Theory of weakly bound quantum states: testing the universality of three-body interactions near narrow Feshbach resonances

We study properties of Efimov states and explore their dependence on the strength of the underlying Feshbach resonance. Within a two-channel model for the interatomic interactions, we calculate the energies of the Efimov ground and exited states to test the van der Waals universality expected for strong (broad) Feshbach resonances.
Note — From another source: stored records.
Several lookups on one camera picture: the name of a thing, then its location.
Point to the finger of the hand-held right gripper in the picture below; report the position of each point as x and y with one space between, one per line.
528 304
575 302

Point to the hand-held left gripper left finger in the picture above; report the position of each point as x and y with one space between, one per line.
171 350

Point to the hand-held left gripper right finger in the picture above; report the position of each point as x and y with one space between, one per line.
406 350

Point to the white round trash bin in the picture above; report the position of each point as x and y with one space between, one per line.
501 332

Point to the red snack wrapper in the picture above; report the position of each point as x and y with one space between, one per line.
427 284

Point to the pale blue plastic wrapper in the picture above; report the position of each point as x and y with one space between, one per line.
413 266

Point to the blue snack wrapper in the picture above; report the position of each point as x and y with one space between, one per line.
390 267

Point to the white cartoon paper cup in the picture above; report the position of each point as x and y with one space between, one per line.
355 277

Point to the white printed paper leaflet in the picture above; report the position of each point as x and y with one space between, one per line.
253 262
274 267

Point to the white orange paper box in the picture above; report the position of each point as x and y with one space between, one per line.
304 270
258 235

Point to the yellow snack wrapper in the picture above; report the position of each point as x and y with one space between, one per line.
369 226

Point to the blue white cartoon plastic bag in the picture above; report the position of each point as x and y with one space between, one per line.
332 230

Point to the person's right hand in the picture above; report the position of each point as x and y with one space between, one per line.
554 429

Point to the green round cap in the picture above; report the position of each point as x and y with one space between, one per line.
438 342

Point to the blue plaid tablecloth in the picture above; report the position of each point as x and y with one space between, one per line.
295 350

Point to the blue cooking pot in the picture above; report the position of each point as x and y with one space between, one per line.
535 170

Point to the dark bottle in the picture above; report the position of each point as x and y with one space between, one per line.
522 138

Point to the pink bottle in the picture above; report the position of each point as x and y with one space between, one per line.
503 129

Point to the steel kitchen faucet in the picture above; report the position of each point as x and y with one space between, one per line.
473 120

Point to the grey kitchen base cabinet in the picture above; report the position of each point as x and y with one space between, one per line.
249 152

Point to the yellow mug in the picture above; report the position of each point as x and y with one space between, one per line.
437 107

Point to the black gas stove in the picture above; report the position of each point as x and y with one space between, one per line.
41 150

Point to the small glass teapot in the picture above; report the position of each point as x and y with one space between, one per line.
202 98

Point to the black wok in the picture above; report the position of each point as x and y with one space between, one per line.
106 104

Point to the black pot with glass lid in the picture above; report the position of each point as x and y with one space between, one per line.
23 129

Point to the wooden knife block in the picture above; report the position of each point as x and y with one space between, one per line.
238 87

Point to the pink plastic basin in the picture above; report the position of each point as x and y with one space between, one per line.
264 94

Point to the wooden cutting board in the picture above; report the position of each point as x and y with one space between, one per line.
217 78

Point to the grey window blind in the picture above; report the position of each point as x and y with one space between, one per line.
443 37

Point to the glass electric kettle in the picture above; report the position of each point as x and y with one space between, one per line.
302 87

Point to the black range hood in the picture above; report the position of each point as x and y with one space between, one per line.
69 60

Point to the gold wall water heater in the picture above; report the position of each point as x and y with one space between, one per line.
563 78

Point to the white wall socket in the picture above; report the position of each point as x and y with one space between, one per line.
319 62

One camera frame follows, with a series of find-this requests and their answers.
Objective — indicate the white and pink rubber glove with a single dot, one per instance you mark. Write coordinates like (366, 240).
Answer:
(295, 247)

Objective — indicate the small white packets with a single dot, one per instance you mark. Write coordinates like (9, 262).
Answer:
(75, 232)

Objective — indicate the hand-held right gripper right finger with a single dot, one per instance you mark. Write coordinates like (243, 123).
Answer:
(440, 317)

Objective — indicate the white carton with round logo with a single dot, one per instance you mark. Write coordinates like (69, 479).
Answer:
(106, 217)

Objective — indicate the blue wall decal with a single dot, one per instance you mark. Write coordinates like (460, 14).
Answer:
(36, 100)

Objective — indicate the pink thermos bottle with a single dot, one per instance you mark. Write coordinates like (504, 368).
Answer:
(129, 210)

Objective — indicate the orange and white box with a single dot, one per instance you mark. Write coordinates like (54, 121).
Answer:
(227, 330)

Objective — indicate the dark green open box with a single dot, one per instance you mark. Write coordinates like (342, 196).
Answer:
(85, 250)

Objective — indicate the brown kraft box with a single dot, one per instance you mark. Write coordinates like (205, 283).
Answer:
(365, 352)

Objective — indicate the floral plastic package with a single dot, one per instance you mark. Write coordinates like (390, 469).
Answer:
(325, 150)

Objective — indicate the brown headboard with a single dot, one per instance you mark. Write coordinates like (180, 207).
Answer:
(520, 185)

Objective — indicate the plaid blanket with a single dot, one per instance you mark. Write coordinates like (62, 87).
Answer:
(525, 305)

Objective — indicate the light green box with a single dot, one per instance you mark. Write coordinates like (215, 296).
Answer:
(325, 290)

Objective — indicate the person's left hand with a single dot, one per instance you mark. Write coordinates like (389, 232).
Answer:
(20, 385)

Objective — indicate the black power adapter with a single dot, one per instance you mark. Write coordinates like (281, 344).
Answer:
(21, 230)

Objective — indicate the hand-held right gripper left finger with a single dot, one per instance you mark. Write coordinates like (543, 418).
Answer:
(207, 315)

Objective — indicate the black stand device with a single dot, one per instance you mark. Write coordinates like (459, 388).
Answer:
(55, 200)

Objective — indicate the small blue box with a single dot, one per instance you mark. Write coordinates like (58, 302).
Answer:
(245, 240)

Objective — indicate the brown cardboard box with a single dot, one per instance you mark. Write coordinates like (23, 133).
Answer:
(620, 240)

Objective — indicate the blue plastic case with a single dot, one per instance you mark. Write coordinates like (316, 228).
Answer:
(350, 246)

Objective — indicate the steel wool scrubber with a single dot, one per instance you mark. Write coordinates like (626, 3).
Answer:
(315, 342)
By varying the position and strength of the two-body coupling between the channels, we modify the strength/width of the Feshbach resonance, as measured by the 'sres' parameter [1]. Investigating across a range of Feshbach resonance widths, we showcase the appearance of non-universal behavior of the Efimov trimer in the ground and excited states, likely emergent from a repulsive interaction in the atom-dimer channel, which appears for narrow resonances [2]. The interplay between the length-scales describing the short-range, exchange, and the van der Waals interaction across a series of alkali-metal, homonuclear samples is likely also an important factor determining the universal behavior of the Efimov spectrum. Therefore, we estimate the strength of three-body forces in relevant few-body systems using ab initio quantum chemistry methods. We then compare the ground Efimov resonance location dependence on the 'sres' parameter for systems with varying strength of the Feshbach resonance [3].